L’embuscade du 25 février 1944 et ses conséquences :
Ce jour-là, une patrouille de maquisards du mas du Serret attaqua, près de Saint-Julien-de-Peyrolas (Gard), une colonne de sept véhicules allemands. Ils tuèrent quatre officiers. Cette action provoqua aussitôt une réaction de la 9e Panzer Hohenstaufen dont un contingent venait d’arriver, depuis Nîmes, à Pont-Saint-Esprit. Toutefois, d’après Adolphe Demontès (op. cit., 1946, pp. 43-44), la Résistance ardéchoise était au courant, grâce à des informations communiquées à Privas par le gendarme Petit dès le 23 février, de l’existence d’un plan d’attaque du mas de Serret qui regrouperait des forces allemandes venues du Gard et des gendarmes de l’Ardèche et du Gard. Le 25 février, contacté depuis Privas, un des chefs de Bir Hakeim accompagné de trois hommes armés de mitraillettes se serait rendu à Privas afin de négocier grâce à l’entremise de la Résistance locale avec la Gendarmerie. Demontès indique dans son ouvrage publié deux ans après les faits que le chef de Bir Hakeim dépêché à Privas était "Le Docteur". Il pourrait s’agir de Jean Mallet, alias "Marignac" ou "Toubib", médecin toulousain, l’un des lieutenants de Barot pionnier de la création du maquis. En tout état de cause, il fut décidé, à la demande du "Docteur" que les gendarmes ne s’aventureraient pas à moins de quatre kilomètres du mas de Serret où les maquisards attendraient les assaillants de pied ferme avec des armes automatiques.

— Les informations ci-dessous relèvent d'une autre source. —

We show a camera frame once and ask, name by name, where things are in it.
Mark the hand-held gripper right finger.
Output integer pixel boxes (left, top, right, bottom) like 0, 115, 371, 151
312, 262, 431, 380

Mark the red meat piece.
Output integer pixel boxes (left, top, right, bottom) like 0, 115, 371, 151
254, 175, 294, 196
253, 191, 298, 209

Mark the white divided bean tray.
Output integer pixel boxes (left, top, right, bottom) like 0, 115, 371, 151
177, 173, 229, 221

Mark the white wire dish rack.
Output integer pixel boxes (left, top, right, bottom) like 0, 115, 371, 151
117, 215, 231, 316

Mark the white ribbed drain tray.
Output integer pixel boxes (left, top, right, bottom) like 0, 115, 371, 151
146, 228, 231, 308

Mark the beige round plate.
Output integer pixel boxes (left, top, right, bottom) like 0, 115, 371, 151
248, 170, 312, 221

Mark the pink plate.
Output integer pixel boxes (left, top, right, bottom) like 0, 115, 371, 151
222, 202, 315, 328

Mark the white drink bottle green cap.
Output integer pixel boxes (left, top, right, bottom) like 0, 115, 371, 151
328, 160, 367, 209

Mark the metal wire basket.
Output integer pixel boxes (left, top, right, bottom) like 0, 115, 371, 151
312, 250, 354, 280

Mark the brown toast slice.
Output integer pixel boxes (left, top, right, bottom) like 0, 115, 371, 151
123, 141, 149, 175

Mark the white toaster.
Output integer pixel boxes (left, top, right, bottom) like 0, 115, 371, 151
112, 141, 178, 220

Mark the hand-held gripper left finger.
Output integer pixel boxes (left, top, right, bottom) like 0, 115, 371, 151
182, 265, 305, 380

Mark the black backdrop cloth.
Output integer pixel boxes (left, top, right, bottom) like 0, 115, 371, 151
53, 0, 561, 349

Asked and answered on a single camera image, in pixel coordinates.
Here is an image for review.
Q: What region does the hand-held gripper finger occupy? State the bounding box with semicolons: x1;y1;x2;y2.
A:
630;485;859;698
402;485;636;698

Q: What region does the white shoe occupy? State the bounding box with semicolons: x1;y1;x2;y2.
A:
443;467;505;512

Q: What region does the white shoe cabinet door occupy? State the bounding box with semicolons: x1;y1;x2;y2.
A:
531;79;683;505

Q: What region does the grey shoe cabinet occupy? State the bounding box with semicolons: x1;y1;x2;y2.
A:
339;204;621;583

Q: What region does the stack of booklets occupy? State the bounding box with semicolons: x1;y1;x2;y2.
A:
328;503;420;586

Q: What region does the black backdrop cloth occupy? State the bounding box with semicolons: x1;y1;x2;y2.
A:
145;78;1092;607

Le 26 février, une colonne allemande comprenant les soldats de division Hohenstaufen récemment arrivés à Pont-Saint-Esprit et d’autres d’une compagnie de la division Brandenburg composée en fait de Français — connus par la population comme Waffen SS — encadrés par des Allemands en garnison, depuis peu dans le Gard à Alès et à Pont-Saint-Esprit, afin d’infiltrer la Résistance et a maquis et de réprimer ce qu’ils firent avec sauvagerie. Les Allemands étaient accompagnés de miliciens et de gendarmes français qui restèrent en retrait lors de l’affrontement avec les maquisards de Bir Hakeim au mas de Serret. Cette colonne fit mouvement vers Labastide-de-Virac (Ardèche) commune sur le territoire de laquelle était situé le mas du Serret. Lorsque les Allemands arrivèrent à proximité du mas, les maquisards ripostèrent puis, sur l’ordre de Christian de Roquemaurel (alias « RM », un des seconds de Barot qui commandait le détachement de Bir Hakeim cantonné au Serret), décrocha. Ils laissèrent sur le terrain un blessé dont ils ignorèrent le sort funeste (Voir Désandré René). Repliés à la Sivardière, ils furent, le 29 février, accrochés par les Allemands et durent à nouveau se replier. Après avoir franchi l’Ardèche, commandés maintenant par Barot, ils s’installèrent au hameau des Crottes, à deux kilomètres du mas du Serret. Aux Crottes, ils occupèrent la maison vide d’habitants d’Édouard Martin, domicilié à Vagnas (Ardèche).
Avant l’assaut allemand du 26 février, dans ce grand mas, à l’écart et bien dissimulé, les lieutenants de Capel, Christian de Roquemaurel* bientôt rejoint par Paul Demarne assurèrent l’instruction militaire des jeunes recrues qui affluaient, dépêchés par le comité de l’AS de Pont-Saint-Esprit (Gard). Un autre lieutenant de Capel, Jean Mallet alias "Toubib"* s’établit à son tour au mas de Serret.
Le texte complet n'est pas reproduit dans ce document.